Tuesday, November 25, 2014

Turkey Wrastlin'

We are hosting Thanksgiving at our very own home this year. My parents and some friends and relatives will be present, and I am having a blast planning and prepping! I keep feeling like I am four years old again, playing house with my sister, pulling Mom in to sample our “supper” on plastic dishes with plastic spoons and – if we were really getting into it – real, actual water poured from a plastic tea pot into plastic cups.

Now, I’ve never cooked a turkey, and everyone knows that Thanksgiving needs a turkey.

My experience in that arena of cookery includes watching my dad prepare a turkey and reading the how-to page from a Google search on the topic. But when I hauled the fifteen-pound, semi-frozen bird from my fridge into the kitchen sink to begin ministrations upon it, I was only partially daunted.

I originally planned to just bake the fowl – the KISS principle for my original foray into this art. But then I found a page online about dry-brining a turkey. That sounds easy enough, I thought, and the plan got just a little more elaborate.

Back in my kitchen, having freed it from its plastic jacket, I stared down the naked bird.
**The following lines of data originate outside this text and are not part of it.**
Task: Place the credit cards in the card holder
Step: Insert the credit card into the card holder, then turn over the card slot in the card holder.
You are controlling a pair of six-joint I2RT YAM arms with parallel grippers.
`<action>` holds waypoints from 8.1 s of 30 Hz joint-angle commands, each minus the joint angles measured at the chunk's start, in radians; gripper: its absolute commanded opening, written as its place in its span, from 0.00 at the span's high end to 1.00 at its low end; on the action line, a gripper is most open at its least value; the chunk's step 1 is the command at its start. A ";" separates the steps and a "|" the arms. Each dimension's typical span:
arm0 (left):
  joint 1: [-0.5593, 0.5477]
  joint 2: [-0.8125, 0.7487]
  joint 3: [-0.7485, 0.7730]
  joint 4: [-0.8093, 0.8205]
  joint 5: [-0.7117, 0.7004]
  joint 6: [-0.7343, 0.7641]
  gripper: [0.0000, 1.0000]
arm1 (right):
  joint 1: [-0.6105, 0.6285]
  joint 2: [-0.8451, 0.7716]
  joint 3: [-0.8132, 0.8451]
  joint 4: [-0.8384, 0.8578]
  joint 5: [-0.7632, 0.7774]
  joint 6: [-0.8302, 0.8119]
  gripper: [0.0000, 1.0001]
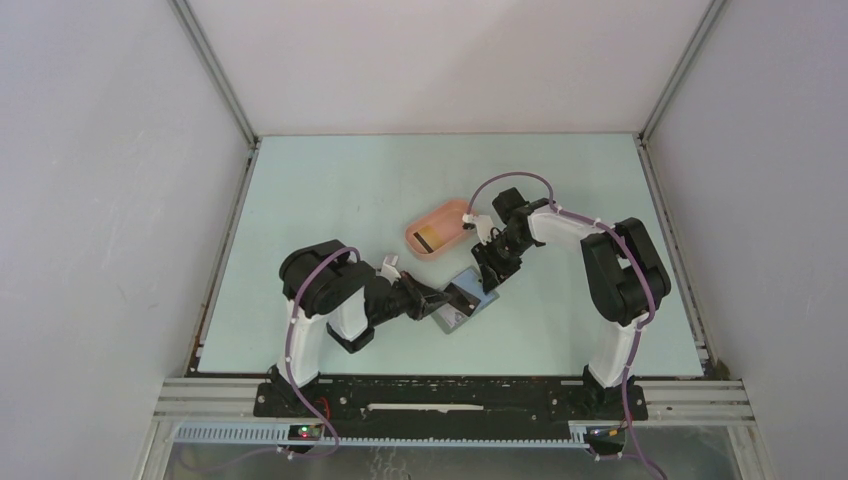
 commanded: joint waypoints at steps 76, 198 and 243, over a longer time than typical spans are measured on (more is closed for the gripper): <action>-0.006 0.048 0.087 0.019 0.018 0.022 0.79 | 0.486 -0.325 -0.221 0.326 0.225 -0.284 0.92; -0.108 -1.195 -0.065 -1.001 -0.261 0.743 0.18 | -0.025 -0.248 -0.070 0.050 -0.229 -0.102 0.56; -0.113 -0.476 0.152 -0.676 -0.139 0.633 0.57 | -0.074 0.020 0.024 -0.006 -0.059 -0.006 0.46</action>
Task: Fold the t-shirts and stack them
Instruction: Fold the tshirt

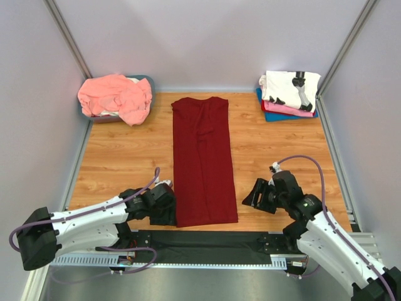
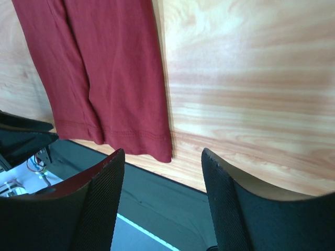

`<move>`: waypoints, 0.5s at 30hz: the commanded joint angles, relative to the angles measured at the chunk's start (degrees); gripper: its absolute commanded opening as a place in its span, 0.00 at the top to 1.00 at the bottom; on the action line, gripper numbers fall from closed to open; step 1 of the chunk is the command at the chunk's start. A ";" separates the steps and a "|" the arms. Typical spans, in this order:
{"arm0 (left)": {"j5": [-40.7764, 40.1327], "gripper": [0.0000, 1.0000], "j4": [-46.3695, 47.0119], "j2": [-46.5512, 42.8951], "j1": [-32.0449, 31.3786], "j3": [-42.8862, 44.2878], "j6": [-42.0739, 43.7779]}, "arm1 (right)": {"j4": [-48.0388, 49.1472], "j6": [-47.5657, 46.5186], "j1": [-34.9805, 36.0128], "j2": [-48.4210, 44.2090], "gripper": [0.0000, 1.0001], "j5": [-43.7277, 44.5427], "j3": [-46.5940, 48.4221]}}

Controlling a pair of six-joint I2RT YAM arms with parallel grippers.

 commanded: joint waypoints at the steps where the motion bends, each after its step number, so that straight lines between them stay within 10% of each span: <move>1: 0.78 0.43 3.90 -0.32 -0.65 -0.56 -2.01 | 3.79 6.71 4.37 1.46 0.39 0.47 -1.80; 15: -2.73 0.42 -4.35 -12.96 -0.73 1.46 -2.45 | 18.47 14.09 18.97 17.80 0.39 6.88 -5.85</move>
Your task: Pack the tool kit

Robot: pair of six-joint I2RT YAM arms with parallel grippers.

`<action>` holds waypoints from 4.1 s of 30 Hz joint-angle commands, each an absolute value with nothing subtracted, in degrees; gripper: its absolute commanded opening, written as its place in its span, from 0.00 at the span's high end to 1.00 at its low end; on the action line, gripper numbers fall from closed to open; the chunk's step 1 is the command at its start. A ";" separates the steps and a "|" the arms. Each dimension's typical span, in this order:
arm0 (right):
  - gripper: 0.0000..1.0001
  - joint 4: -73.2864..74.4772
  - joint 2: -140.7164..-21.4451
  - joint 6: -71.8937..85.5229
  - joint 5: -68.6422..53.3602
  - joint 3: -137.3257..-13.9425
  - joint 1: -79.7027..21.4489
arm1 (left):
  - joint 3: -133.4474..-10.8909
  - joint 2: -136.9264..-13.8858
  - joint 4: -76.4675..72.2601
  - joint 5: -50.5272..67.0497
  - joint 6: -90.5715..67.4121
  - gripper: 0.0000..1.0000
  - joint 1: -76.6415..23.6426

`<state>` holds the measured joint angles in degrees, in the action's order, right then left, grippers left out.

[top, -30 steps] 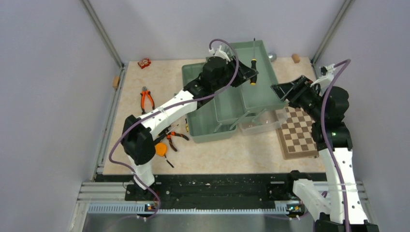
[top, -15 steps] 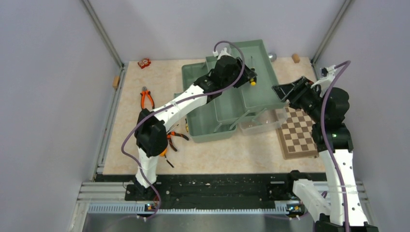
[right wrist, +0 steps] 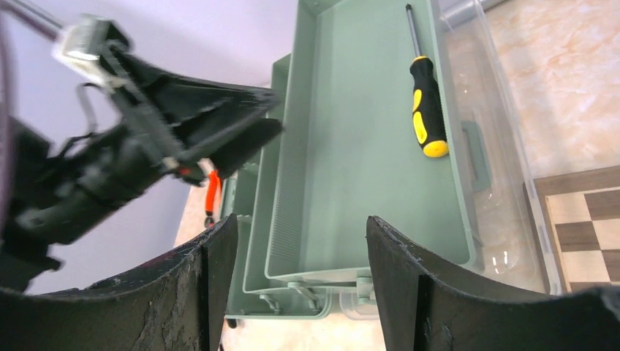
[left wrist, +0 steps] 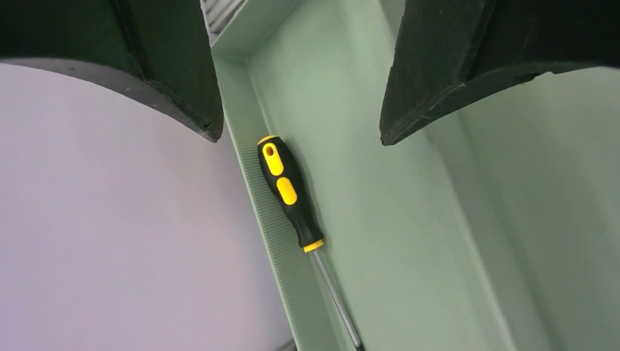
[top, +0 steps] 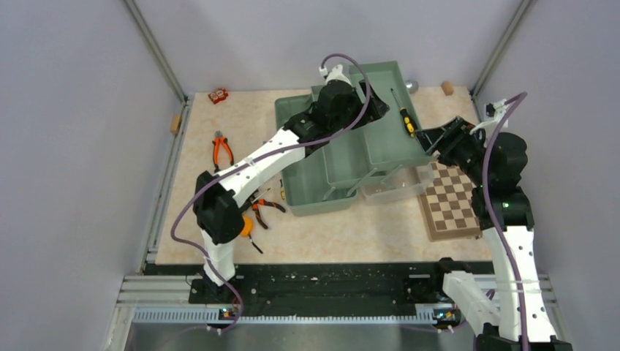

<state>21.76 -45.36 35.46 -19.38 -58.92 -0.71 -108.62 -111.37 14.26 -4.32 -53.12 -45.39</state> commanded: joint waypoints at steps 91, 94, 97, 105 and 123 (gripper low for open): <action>0.34 26.26 -46.50 26.41 -13.62 -62.98 -1.12 | -65.55 -87.32 46.98 -0.36 -21.38 1.00 -10.02; 0.34 26.30 -46.61 26.41 -13.55 -63.23 -1.14 | -64.78 -84.38 48.58 -0.31 -22.50 1.00 -10.02; 0.34 26.36 -46.65 26.41 -13.46 -63.26 -1.09 | -64.11 -80.46 49.28 -0.52 -24.67 1.00 -10.02; 0.34 26.27 -46.85 26.31 -13.23 -63.69 -1.14 | -67.82 -69.35 45.27 1.83 -31.22 1.00 -10.01; 0.31 26.20 -45.60 26.34 -12.90 -62.27 -1.14 | -82.81 -72.97 16.87 15.42 -53.89 1.00 -21.47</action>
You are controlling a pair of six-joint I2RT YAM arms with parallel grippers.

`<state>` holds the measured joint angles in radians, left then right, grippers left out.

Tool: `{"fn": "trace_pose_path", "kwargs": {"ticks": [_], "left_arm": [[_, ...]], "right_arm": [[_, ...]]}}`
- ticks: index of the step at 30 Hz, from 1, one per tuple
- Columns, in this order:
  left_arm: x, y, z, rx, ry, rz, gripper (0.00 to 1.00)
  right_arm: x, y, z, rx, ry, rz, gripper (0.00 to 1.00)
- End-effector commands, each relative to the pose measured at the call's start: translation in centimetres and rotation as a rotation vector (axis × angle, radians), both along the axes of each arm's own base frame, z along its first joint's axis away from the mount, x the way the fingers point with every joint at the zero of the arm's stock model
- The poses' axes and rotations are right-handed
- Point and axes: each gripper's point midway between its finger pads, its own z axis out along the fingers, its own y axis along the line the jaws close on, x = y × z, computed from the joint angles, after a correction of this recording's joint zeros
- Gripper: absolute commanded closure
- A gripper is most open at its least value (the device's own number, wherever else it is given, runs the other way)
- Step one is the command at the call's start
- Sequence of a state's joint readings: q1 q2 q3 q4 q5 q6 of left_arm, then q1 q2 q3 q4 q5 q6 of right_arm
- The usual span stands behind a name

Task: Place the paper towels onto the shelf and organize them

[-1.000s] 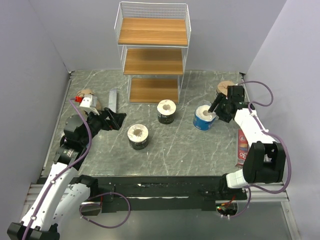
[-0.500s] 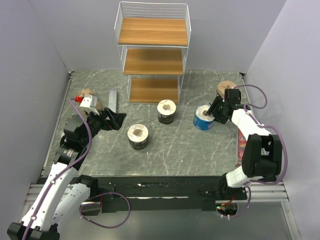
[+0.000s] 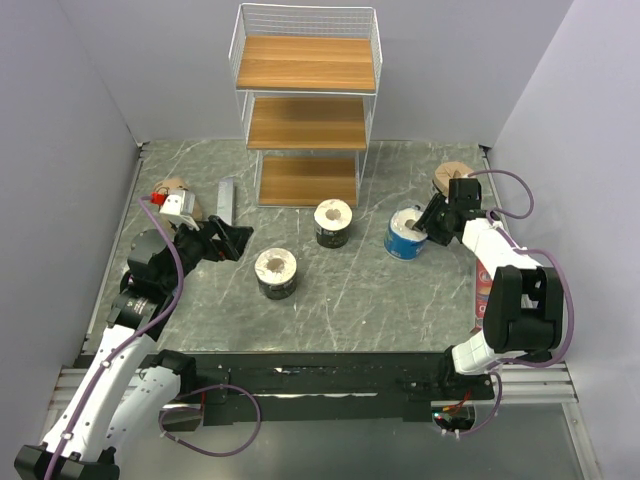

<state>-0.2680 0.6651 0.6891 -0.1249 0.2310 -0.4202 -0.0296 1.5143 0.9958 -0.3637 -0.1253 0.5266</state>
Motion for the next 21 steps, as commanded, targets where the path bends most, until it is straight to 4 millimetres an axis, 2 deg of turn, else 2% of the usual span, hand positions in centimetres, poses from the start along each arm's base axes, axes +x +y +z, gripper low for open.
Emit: {"fn": "trace_pose_path", "kwargs": {"ticks": [1, 5, 6, 13, 15, 16, 18, 20, 21], "left_arm": [[-0.2, -0.3, 2.4, -0.009, -0.067, -0.023, 0.04], [-0.3, -0.5, 2.6, -0.014, -0.072, -0.034, 0.04], [-0.3, -0.5, 2.5, -0.014, -0.072, -0.034, 0.04], [-0.6, -0.5, 2.7, -0.018, -0.08, -0.038, 0.03], [-0.6, -0.6, 2.9, -0.02, -0.086, -0.043, 0.03], [-0.6, -0.6, 2.8, -0.019, -0.083, -0.043, 0.04], [-0.7, -0.6, 2.8, -0.021, -0.086, -0.043, 0.04], [-0.8, -0.6, 3.0, -0.023, -0.091, -0.046, 0.03], [-0.8, -0.6, 3.0, -0.023, -0.09, -0.046, 0.04]], "right_arm": [[-0.1, 0.7, 1.1, -0.005, -0.018, 0.027, 0.59], [-0.3, 0.7, 4.8, -0.027, -0.089, 0.038, 0.64], [-0.5, 1.8, 5.8, -0.025, -0.103, 0.073, 0.66], [-2.2, 3.9, 13.3, -0.052, -0.253, 0.153, 0.69], [-2.6, 4.4, 16.5, -0.06, -0.326, 0.168, 0.69], [-3.0, 4.6, 17.3, -0.07, -0.335, 0.171, 0.69], [-3.5, 5.7, 20.8, -0.065, -0.419, 0.197, 0.69], [-4.1, 6.7, 23.3, -0.045, -0.486, 0.223, 0.69], [-4.2, 7.2, 25.4, -0.027, -0.536, 0.231, 0.69]]}}
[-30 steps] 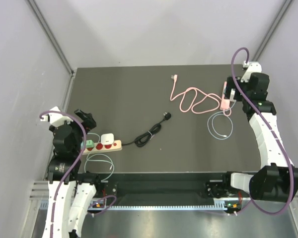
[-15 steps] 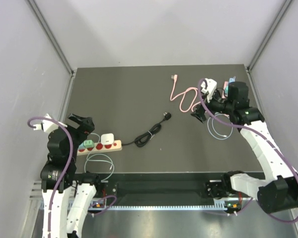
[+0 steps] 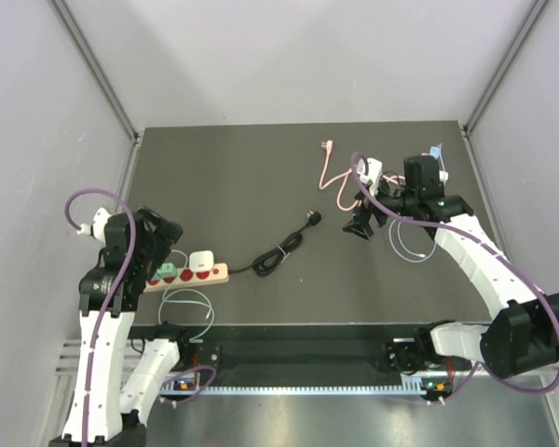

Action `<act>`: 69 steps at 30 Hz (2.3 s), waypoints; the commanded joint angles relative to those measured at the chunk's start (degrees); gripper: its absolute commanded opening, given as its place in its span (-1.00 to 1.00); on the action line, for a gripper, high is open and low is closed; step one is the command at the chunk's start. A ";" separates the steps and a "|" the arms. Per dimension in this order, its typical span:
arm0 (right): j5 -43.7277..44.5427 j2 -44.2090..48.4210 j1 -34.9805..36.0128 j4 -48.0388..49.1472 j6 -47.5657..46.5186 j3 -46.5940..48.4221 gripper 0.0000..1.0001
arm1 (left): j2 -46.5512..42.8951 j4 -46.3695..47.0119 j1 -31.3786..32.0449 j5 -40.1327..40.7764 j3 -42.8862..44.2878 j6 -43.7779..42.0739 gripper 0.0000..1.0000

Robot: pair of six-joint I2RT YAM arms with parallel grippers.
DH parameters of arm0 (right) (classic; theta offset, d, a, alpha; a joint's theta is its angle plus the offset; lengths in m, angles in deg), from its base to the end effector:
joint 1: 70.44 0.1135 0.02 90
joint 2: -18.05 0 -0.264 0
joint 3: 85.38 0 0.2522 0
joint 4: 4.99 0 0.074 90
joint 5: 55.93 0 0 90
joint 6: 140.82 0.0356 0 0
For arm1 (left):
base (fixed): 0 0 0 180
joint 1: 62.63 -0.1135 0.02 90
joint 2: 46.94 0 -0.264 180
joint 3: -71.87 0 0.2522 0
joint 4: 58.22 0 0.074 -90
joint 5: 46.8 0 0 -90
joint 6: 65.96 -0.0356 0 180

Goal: Pull the plug off the socket

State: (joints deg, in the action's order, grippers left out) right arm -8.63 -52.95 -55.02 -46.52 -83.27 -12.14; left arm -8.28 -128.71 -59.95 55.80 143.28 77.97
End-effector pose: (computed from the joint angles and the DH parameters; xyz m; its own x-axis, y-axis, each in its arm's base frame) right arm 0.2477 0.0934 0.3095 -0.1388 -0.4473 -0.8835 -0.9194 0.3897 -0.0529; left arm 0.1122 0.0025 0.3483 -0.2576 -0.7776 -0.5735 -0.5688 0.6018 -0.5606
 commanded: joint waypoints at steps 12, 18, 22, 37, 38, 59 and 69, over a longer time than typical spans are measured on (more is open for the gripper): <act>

Pull out the neck and giblets, the website had said.

Ok.

The first hiccup came in the form of a metal band holding the ankles (do turkeys have ankle? It was the part of the legs where the ankles would be) together. I pushed and pulled and pried and prodded.
No dice.

I thought about calling my husband for help. But he had a cold, so I didn’t want him to have to get too close to the cooking. But it would be thoroughly baked after all, and it’s not like I need to worry about the turkey catching it! I smiled at the thought.

But I decided that I could – I would – conquer this beast.
Finally, as the bird slipped and slid around the sink, as the band weakened or as I got the right leverage, I bent it enough to force one leg out and then the other.
Victory!

I reached into the carcass, giving a tug to what looked like a neck. It didn’t move. Gingerly moving further in, trying to keep my shirt sleeve raw-bird-free, I pried around it with my fingers, loosening what was still frozen until the bird stood before me empty.

I rinsed him (her?) until he was nearly guaranteed to be the best-rinsed bird served up this Thursday and laid him in his final resting place foil pan.

Loosening the skin was surprisingly easy, and I felt masterfully culinary-ish as I administered the salt and spices per the recipe’s recommendations.

Having been thoroughly conquered, he now awaits baking in my fridge, getting (the recipe claims) marinated in the spices and tenderized by the salt.

We’ll see come Thursday.

Anyway, when I was standing by my sink, yanking and tugging and prying and becoming altogether too familiar with a partially frozen fowl, I couldn’t help but feel sorry for turkeys, what with getting bumped off and their neck shoved in strange places.

I guess the moral is that if you absolutely have nothing else to be grateful for this Thanksgiving, I have one for you: be thankful you’re not a turkey!